One of his songs, _If It Wasn't For Texas_ even says,

"No cowboys in the Superbowl"

THAT is a Superbowl halftime show I'd watch!


----------



## caddis8

I would root for the Cowboys even to see that. And that takes a lot. But, all joking and digs aside from PBH, I don't see that happening very soon.


----------



## wyoming2utah

I can't believe I'm saying this, but even George Strait is better than the crap we watched this year...


----------



## Fowlmouth

Seems like the NFL apologized right after the Janet Jackson thing, and part of the apology was wanting to create and maintain a family friendly show for all. Well, there's been a bunch of garbage halftime shows since, either sexual in nature, political or both. Whatever, Tom Petty is still my favorite show.


----------



## scartinez

Love hearing the word Morals when it comes to judging someone else. That's not our place.
I thought the show was fine. Not a whole lot different then the same shows you see at any half time event as far as scandalous clothing. Or any of the crap you see on the same TV you were watching the game on. No different morally then supporting a bunch of dudes paid to try and put people in the hospital.


----------



## Slockem

I didn't know we could use the word ******* on this forum but since apparently we can...#1 deer, you are an *******!!


----------



## backcountry

One mom's opinion I read today:

https://whatsupmoms.com/parenting/s...DPsx99joIPC8zRRyTFlOyVbutWptTSuzoziGv9AIkLOII


----------



## Vanilla

Can’t we just stick with Metallica playing next year for the Cowboys super bowl victory? That’s a much more pleasant topic.


----------



## caddis8

backcountry said:


> One mom's opinion I read today:
> 
> https://whatsupmoms.com/parenting/s...DPsx99joIPC8zRRyTFlOyVbutWptTSuzoziGv9AIkLOII


This is a good perspective. I with agree with most of it. However, my response to some of this would be simply this. To say that some of the content (went back and watched the whole thing so I can say I watched and have a modicum of credibility) was not sexual in nature is a stretch.
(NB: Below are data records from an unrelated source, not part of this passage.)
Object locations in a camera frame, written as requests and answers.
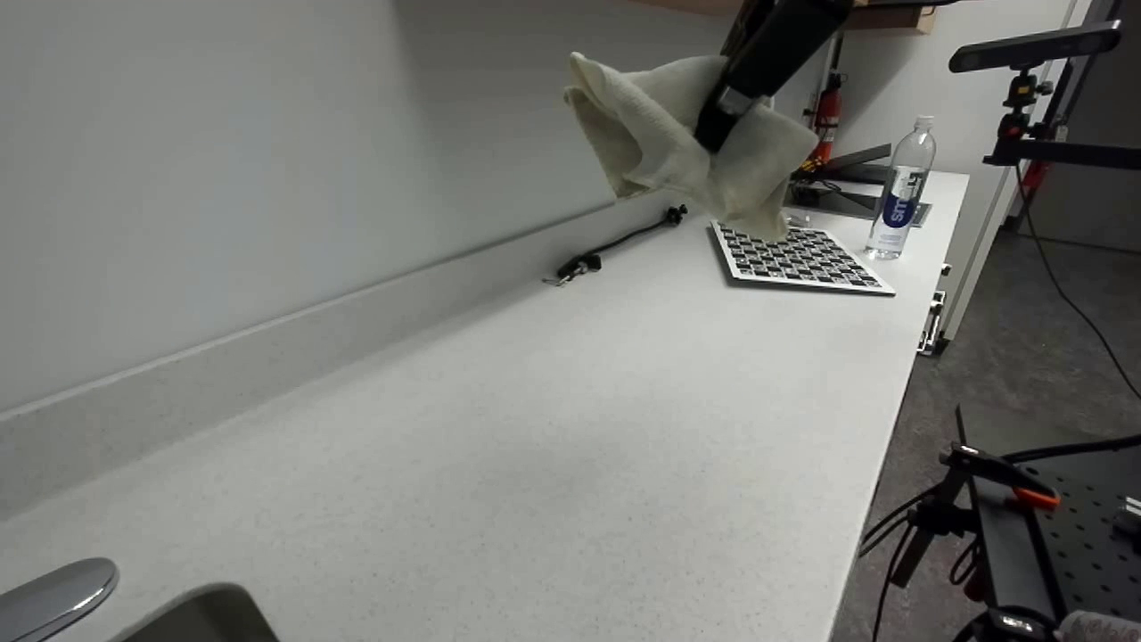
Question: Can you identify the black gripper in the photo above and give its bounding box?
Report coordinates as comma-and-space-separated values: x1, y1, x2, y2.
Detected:
693, 0, 857, 155

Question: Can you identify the white cloth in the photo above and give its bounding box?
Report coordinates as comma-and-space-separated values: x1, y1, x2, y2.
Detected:
560, 46, 825, 243

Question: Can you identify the red black bar clamp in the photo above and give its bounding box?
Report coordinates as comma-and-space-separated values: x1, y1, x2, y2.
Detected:
808, 68, 846, 169

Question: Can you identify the checkerboard calibration board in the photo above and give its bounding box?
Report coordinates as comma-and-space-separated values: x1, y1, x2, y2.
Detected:
705, 211, 898, 299

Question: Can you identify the clear plastic water bottle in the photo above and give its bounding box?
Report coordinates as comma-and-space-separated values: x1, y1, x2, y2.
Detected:
865, 115, 941, 262

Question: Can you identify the black rod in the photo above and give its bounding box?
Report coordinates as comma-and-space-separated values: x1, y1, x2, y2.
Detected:
553, 203, 693, 286

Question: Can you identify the black clamp orange tip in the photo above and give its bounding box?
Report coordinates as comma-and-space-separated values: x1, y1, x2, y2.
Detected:
941, 406, 1066, 512

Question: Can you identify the black perforated table plate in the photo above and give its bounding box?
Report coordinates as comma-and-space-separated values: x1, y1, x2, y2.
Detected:
1004, 447, 1141, 627

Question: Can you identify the steel sink basin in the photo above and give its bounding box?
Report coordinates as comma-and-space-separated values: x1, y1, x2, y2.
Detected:
112, 580, 281, 642

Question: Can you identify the chrome sink faucet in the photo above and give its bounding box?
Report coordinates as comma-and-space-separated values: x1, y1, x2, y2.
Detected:
0, 551, 121, 642

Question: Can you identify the black stereo camera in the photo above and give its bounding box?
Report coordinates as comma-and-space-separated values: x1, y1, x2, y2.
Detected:
945, 13, 1126, 78

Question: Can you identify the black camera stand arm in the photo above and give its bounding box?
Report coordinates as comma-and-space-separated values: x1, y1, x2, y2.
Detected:
982, 68, 1141, 169

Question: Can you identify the black floor cable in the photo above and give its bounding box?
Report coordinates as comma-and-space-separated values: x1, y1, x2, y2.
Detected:
1016, 173, 1141, 401

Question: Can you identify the black cable bundle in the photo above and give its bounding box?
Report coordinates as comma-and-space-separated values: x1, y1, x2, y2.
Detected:
857, 476, 972, 642

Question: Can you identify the black mount post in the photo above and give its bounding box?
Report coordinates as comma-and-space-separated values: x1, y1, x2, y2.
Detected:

I actually though Skakira's part was not inapropriate for children. I didn't find it distasteful, nor sexualized. There is a lot of dancing, and latin dancing is pretty sensual in nature, therefore I thought it wasn't too bad given the cultural context.

As far a J-Lo's section goes, I don't think anyone could argue that that wasn't intended to send a sexualized message. Stripper pole, grinding with whatever his name was, him slapping or pretending to slap her rear end, etc. was clearly that. My argument is, that was sexual in nature and content, and therefore, in my view, inappropriate for children. That's it. There were clearly some political statements made, but that didn't bother me too much.

Those ladies clearly are very talented and can dance better than most. Singing talent, kind of. But, they have talent and good for them. They are strong women- literally, no way I could (if I had the ability) move that way, nor do I have the core strength. It would be a very ugly site for me to do anything in that realm of movement. No such thing as mind soap if someone saw me do that.

Overall, empowering? Maybe? Talent? Yes. I don't think J-Lo's part was appropriate for my or any children. That's all.

I don't agree with Ben Shapiro on much because he takes such a hard stance on most things and there are nuances to a lot of things. But he had a good piece on the halftime show.


----------



## backcountry

I've appreciated your comments. Hard to disagree with personal preferences for someone's own children. 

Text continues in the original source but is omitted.